L47. Notation, 2019. Oil on linen, 150 x 150 cm. Ph credit Willem Kuijpers, courtesy the artist.

The sense of movement and this visual rhythmic perception define the singularity of these paintings. Especially in her series Notation – where the background is left in the natural colour of linen – lines seem to rise and set in different areas. Colours are getting their independence and interaction both to each other and to the pure linen. Ultimately, they are free to float and walk over the canvas. 

The look is primarily caught by such coloured sequences, then eyes follow the colours reading them from left to right, from top to bottom and back. 

The bystander is invited to get a step into this harmonious painted world and have an onward journey into the life of these fugitive colours. 

She considers the life of colours alongside the colours of life: peace, beauty and freedom are all the feelings experienced by the viewer who is participating in this illusory space. Seeing is a matter of imagination, not simply physiological at all. 

Precisely, Heerkens’ paintings cross over the physical limits, canvas loses its edges, there are no frames nor borders, only colours-in-freedom to be read as a formal visual language where horizontal lines predominate over vertical structures. These inseparable elements characterise her oeuvre.

Her gesture is always controlled, the choice of colours is based on her practice and previous experiences, and the research of the essence of forms, as well as the equilibrium of blank spaces, allows the viewer to enjoy the reading of these ‘written colours’. 

P27. P28. P29. Letter in 17 lines and 5 colours. Watercolour on Saunders Waterford, 101,6 x 66 cm. Ph credit and courtesy the artist.

The absences of colour are also fundamental for the written comprehension as much as they are the silences, the pauses in an opus. Music needs those absences of melody, those interruptions that make it possible to listen to a song. “You set the colours against each other and they sing. Not as a choir but as soloists” (D. Jarman, Chroma: A Book of Colour –June ’93).

In Heerkens’ paintings, the breaks have the same function just like in a symphony, we need these silence places to breathe, to read and enjoy the harmony of colours. As a matter of fact, her dedication and repeated decisions to create the ideal rhythm and balance to set on painting the harmony between elements are expressed on canvas by full and empty spaces to give that sense of time as passing colours. Colours are connected and this sense of movement rises exactly from this well-tuned relation that stands out her visual language.

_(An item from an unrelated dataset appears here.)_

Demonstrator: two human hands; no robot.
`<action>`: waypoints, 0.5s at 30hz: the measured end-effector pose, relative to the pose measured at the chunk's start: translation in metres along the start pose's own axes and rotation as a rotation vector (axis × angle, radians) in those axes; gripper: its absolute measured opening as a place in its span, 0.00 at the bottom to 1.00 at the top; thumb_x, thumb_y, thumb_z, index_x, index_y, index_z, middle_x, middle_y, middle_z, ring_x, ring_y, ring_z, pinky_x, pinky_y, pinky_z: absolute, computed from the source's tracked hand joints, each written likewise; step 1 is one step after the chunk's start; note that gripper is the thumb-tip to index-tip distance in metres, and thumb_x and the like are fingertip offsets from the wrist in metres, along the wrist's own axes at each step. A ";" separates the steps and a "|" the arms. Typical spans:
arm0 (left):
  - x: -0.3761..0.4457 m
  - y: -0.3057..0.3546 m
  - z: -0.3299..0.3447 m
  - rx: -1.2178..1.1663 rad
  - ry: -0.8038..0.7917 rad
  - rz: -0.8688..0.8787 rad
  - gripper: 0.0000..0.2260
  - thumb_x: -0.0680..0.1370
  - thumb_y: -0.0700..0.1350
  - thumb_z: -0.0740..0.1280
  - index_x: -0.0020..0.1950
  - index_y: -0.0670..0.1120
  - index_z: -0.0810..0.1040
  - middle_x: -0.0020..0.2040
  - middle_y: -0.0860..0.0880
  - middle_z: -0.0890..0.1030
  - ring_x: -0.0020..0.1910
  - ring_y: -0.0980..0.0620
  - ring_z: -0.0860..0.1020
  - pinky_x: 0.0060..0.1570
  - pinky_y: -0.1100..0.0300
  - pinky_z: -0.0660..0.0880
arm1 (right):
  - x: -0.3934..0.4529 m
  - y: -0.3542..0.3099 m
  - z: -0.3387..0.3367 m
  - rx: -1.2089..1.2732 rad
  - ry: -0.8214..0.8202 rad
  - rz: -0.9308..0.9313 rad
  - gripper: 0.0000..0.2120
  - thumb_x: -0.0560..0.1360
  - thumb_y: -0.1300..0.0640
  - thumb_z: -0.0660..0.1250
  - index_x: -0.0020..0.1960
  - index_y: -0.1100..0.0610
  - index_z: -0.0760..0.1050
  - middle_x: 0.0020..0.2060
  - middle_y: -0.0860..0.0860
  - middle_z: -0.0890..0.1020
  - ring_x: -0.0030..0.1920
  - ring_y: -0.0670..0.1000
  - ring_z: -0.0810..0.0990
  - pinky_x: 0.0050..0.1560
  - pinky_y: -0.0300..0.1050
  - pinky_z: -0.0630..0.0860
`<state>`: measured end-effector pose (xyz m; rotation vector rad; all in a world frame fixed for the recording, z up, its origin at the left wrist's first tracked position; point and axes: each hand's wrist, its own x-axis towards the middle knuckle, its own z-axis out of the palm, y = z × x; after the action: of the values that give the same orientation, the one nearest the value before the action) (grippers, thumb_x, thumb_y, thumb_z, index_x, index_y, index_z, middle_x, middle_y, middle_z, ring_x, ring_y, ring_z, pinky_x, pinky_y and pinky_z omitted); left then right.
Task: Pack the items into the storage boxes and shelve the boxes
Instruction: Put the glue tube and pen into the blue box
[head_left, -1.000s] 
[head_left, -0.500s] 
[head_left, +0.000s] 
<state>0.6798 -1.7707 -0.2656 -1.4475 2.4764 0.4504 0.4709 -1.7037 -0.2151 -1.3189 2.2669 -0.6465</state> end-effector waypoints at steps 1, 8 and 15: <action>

The linguistic elements in Heerkens’ paintings are parallels to the components in every sequentially written or spoken language. In her visual vocabulary lines and colours are set in a succession to create a sentence. These elements can also be compared to the notes of a musical score since they have the element ‘time’ in common. By definition from the Humanism, painting is defined only as a spatial art-form immobile and simultaneous, but Heerkens’ oeuvre demonstrates the opposite: her canvases introduce the dimension of time becoming then an ‘art of time’ (cf. L.B. Alberti, De pictura, 1435).

Written Colours, 2015 in VfaKR, Oberhausen DE.

Written Colours and Notation work as a proper universal language, comparable to music better than any other linguistic codes (‘Intersemiotic translation and synaesthesia (Music and painting)’ in How to read an artwork, O. Calabrese, 2006). Looking at these paintings, the audience is having an intuitive experience as it doesn’t need any specific knowledge of the common language rules as well as it happens in music. This contemplative and evocative dimension is becoming part of her painted environment grounded on balance and openness. Besides, the human scale of her paintings facilitates the observer to come into this colour dimension and take part in this visual composition. The heart of her art lies in the way it holds and releases voice at the same time, in the way it gives body and shape, and in the way, it distils space, light and movement from colour.  All these values are mixed and matched on canvas, into a completely fresh space arranged with colours and lines.